## Work task
Your result should be the lines holding the word "marked", copied from the entries below.

(Excerpts from a dataset)
===
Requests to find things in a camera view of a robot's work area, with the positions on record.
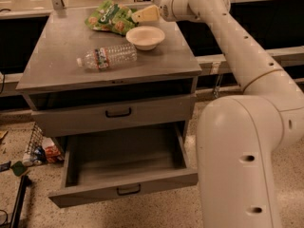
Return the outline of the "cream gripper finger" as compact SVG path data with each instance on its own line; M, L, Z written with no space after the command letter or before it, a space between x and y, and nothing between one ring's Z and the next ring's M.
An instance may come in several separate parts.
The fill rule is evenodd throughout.
M131 16L132 20L136 23L158 21L160 17L160 10L156 5L151 5L144 9L139 9Z

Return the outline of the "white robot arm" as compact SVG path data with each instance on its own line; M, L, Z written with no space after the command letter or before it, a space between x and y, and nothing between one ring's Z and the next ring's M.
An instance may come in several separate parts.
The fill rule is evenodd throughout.
M282 228L272 153L304 135L304 95L230 14L228 0L161 0L166 21L204 23L241 92L199 116L197 167L203 228Z

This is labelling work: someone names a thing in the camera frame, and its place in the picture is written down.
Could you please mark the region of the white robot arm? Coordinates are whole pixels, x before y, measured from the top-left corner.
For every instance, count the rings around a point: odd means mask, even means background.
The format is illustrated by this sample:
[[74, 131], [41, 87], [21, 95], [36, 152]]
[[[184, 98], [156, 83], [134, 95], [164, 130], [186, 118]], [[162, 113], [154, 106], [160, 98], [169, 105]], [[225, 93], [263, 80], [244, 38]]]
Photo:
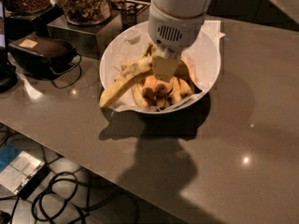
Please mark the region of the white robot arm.
[[[299, 22], [299, 0], [269, 0]], [[175, 75], [181, 52], [190, 47], [205, 22], [211, 0], [151, 0], [149, 36], [158, 47], [153, 73], [161, 81]]]

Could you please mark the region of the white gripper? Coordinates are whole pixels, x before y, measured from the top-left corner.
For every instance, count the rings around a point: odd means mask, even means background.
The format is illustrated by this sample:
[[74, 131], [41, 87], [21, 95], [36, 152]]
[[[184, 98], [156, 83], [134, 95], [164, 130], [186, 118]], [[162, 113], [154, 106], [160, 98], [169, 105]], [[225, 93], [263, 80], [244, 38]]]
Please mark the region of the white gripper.
[[[197, 39], [204, 17], [204, 0], [151, 0], [149, 36], [156, 45], [181, 53]], [[179, 62], [180, 58], [153, 56], [153, 74], [169, 82]]]

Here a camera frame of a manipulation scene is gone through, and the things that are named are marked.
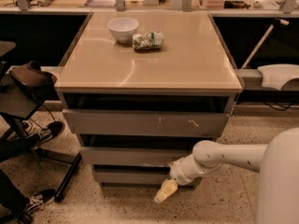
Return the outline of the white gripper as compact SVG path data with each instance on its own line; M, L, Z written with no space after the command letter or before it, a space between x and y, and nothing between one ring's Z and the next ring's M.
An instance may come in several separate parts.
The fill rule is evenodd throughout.
M162 203L172 194L178 190L178 185L187 186L193 182L193 178L189 178L183 172L183 160L179 159L177 161L171 161L169 163L170 167L170 177L172 179L166 179L161 188L158 190L154 197L156 203Z

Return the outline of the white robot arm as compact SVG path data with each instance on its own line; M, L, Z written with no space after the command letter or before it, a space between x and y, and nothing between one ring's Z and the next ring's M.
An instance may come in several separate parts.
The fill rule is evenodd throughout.
M161 203L180 186L212 175L225 165L259 174L255 224L299 224L299 129L260 145L223 145L200 141L192 153L170 163L170 177L154 201Z

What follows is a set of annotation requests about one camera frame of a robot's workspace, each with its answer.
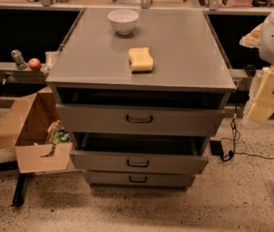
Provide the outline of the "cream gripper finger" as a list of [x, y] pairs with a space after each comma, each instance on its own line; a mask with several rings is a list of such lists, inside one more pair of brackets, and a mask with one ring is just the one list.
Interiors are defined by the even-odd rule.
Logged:
[[253, 78], [249, 101], [247, 102], [247, 119], [263, 123], [274, 113], [274, 65]]
[[241, 38], [239, 41], [239, 44], [244, 47], [248, 48], [259, 48], [260, 46], [260, 35], [261, 31], [261, 25], [258, 25], [255, 27], [250, 33], [245, 35], [244, 37]]

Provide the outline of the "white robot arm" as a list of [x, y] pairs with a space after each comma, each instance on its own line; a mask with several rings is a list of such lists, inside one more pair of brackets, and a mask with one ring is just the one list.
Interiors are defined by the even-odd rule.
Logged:
[[256, 48], [259, 58], [270, 64], [253, 78], [244, 108], [247, 121], [263, 123], [274, 113], [274, 9], [263, 23], [242, 37], [239, 44]]

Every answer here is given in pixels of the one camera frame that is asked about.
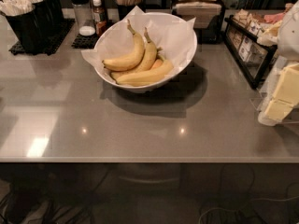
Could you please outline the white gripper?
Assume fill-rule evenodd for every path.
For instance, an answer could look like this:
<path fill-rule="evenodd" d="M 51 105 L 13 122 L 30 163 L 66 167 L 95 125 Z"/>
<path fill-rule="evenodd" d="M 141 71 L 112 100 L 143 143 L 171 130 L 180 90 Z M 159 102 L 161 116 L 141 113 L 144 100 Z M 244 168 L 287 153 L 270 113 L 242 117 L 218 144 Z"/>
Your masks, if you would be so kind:
<path fill-rule="evenodd" d="M 278 52 L 288 60 L 299 60 L 299 0 L 285 14 L 279 27 Z M 299 104 L 299 63 L 282 69 L 273 98 L 291 105 Z"/>

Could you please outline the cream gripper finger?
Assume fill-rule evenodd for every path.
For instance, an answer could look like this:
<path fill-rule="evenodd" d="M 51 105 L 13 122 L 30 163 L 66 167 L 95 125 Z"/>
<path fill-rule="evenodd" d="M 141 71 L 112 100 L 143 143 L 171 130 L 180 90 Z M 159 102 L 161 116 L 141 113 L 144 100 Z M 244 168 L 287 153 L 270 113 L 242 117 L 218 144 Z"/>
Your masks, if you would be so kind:
<path fill-rule="evenodd" d="M 291 113 L 291 111 L 292 106 L 290 104 L 280 100 L 271 100 L 264 113 L 269 119 L 281 122 Z"/>

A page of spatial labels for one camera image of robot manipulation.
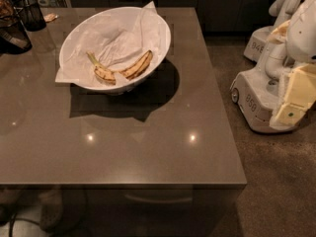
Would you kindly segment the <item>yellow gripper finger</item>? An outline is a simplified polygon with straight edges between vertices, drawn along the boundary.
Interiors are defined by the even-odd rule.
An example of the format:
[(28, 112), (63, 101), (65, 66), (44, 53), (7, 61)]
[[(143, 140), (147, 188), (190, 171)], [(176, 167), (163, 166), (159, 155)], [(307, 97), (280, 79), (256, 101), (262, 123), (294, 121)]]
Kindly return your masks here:
[(279, 79), (278, 102), (270, 119), (274, 129), (296, 127), (316, 102), (316, 65), (302, 63)]

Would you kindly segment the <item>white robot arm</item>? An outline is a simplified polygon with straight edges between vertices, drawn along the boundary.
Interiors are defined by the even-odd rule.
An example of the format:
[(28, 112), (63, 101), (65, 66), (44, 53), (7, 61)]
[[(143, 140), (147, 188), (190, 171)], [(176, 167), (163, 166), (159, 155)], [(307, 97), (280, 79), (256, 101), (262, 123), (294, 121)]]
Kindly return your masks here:
[(292, 67), (274, 49), (265, 64), (266, 73), (278, 80), (278, 101), (270, 127), (296, 127), (316, 101), (316, 0), (305, 0), (293, 14), (269, 35), (282, 54), (294, 60)]

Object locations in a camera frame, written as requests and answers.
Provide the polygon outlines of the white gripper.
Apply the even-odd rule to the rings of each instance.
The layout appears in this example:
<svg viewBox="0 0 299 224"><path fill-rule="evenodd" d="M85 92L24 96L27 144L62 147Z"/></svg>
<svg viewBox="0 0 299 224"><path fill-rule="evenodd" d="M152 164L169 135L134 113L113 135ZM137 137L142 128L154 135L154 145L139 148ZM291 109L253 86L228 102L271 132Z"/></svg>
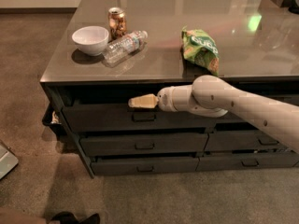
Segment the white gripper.
<svg viewBox="0 0 299 224"><path fill-rule="evenodd" d="M157 96L154 94L147 94L142 96L137 96L129 100L129 106L131 108L144 108L153 109L158 103L161 110L165 112L176 112L176 108L173 103L173 91L174 86L166 87L159 90Z"/></svg>

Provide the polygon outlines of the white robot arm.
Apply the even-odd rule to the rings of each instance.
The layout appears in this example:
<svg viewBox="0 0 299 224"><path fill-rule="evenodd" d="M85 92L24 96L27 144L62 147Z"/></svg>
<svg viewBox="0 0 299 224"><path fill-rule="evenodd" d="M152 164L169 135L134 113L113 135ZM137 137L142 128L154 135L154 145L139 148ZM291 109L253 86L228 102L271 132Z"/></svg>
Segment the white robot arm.
<svg viewBox="0 0 299 224"><path fill-rule="evenodd" d="M171 86L128 101L132 108L159 107L218 118L231 112L281 144L299 152L299 107L239 90L218 77L204 75L191 85Z"/></svg>

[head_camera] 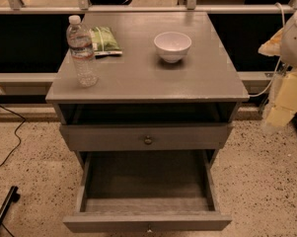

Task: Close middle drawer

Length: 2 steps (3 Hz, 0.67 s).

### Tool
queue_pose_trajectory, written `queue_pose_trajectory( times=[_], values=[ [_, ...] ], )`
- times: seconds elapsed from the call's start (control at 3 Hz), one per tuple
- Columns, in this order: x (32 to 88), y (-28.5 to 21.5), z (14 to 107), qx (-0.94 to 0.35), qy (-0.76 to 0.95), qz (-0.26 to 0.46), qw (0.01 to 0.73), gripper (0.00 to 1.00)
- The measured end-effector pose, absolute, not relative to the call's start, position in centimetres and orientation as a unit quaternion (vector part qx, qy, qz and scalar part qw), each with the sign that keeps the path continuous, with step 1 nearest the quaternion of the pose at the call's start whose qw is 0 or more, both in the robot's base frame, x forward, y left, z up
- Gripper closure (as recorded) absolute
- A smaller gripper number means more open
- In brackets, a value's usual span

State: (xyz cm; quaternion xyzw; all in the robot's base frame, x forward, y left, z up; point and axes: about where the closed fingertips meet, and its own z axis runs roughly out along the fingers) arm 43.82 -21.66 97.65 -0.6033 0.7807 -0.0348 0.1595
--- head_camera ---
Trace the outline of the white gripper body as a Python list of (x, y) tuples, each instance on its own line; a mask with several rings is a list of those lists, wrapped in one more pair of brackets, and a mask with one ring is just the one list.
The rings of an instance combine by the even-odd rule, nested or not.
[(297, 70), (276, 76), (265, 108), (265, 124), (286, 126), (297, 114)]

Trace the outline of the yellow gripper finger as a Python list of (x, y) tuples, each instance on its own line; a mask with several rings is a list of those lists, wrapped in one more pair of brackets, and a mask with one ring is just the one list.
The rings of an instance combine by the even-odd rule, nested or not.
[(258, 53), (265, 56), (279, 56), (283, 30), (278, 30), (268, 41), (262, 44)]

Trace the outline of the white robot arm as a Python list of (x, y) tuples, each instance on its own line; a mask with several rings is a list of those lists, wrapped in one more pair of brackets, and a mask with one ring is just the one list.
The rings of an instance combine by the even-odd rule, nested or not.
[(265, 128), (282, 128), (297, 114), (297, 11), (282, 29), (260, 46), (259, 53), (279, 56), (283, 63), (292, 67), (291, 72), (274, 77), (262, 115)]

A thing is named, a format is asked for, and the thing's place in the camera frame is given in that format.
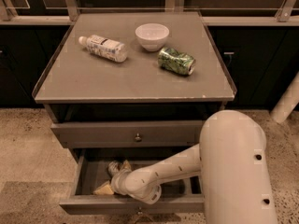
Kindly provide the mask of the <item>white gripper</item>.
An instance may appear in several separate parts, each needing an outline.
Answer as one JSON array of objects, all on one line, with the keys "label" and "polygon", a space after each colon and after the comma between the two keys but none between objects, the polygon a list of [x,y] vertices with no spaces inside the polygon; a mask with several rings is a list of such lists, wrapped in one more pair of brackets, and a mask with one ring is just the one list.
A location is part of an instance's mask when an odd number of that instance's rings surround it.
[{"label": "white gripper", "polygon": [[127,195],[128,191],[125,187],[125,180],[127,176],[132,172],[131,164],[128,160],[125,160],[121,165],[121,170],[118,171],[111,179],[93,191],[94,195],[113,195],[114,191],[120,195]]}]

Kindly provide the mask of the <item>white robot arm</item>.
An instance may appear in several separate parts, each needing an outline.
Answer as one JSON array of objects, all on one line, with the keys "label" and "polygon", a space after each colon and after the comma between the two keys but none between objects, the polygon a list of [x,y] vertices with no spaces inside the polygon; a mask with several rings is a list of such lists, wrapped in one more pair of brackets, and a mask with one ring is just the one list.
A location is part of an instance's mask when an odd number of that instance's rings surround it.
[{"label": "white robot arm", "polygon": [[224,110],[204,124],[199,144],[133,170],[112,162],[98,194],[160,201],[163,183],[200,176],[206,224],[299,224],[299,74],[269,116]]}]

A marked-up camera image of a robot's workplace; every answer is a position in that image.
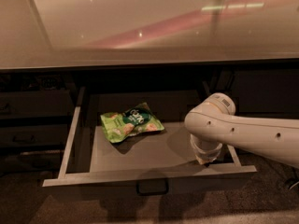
===
## Answer to the exercise
Here a camera frame of a manipulation scene is gone through, and the things that are named are marked.
A marked-up camera image of a robot's workplace; every answer is a position in that image.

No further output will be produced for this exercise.